## TRY IT
Print nothing but the lines below starting at the line that holds "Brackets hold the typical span" and ending at the line that holds "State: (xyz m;", including both, each exactly as written.

- Opening Delimiter -

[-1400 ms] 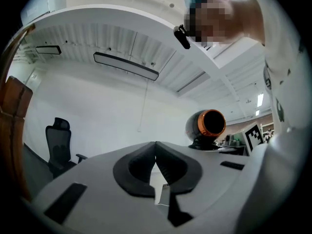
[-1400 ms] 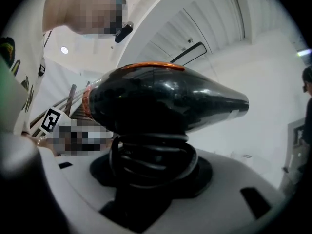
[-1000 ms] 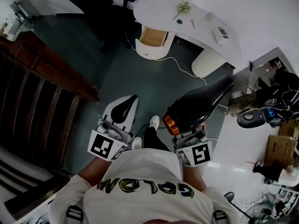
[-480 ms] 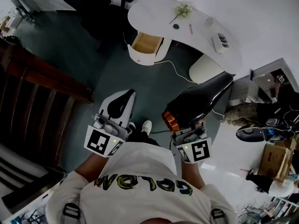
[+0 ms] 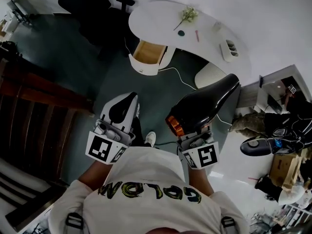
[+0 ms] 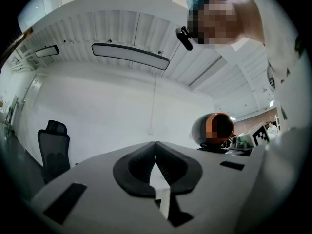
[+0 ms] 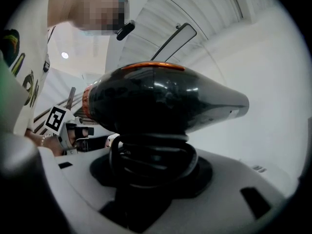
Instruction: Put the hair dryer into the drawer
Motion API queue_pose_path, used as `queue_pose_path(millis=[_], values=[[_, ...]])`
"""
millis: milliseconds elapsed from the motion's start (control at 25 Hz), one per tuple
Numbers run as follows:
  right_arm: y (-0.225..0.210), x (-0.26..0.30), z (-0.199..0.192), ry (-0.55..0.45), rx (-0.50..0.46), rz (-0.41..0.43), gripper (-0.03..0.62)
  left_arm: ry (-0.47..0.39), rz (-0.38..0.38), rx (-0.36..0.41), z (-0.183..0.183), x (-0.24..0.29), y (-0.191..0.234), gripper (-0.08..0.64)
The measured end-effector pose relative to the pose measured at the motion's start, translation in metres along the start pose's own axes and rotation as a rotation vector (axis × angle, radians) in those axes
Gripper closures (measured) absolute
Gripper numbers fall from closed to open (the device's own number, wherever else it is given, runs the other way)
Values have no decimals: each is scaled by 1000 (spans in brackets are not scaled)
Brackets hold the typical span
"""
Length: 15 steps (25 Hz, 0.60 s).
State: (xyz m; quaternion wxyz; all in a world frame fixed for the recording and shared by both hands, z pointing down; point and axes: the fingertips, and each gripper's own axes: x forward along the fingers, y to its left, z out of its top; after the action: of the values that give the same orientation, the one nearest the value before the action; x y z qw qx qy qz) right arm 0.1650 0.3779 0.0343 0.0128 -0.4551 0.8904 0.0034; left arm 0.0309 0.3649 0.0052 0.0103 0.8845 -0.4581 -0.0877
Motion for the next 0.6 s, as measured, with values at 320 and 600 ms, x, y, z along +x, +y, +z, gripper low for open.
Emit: queue_pose_path(millis=[320, 600], values=[[-21, 99, -2, 18, -21, 2, 348, -30, -12, -20, 6, 54, 86, 548], [-41, 213, -9, 48, -52, 4, 348, -37, -42, -65, 1, 110, 185, 548]])
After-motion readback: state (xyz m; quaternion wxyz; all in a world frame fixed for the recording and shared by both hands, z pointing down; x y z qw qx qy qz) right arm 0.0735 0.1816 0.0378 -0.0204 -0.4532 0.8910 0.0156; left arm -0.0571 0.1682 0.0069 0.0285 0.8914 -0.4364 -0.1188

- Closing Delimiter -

## RESPONSE
Brackets hold the typical span
"""
Length: 15 steps (25 Hz, 0.60 s).
State: (xyz m; quaternion wxyz; all in a world frame fixed for the recording and shared by both hands, z pointing down; point and axes: the fingertips, and each gripper's own axes: x forward along the fingers, y to its left, z out of its top; after the action: of the values that give the same orientation, the one nearest the value before the action; x y z qw qx qy qz) right arm 0.1650 0.3779 0.0343 0.0128 -0.4551 0.8904 0.0034; left arm 0.0309 0.3649 0.0052 0.0103 0.8845 -0.4581 -0.0877

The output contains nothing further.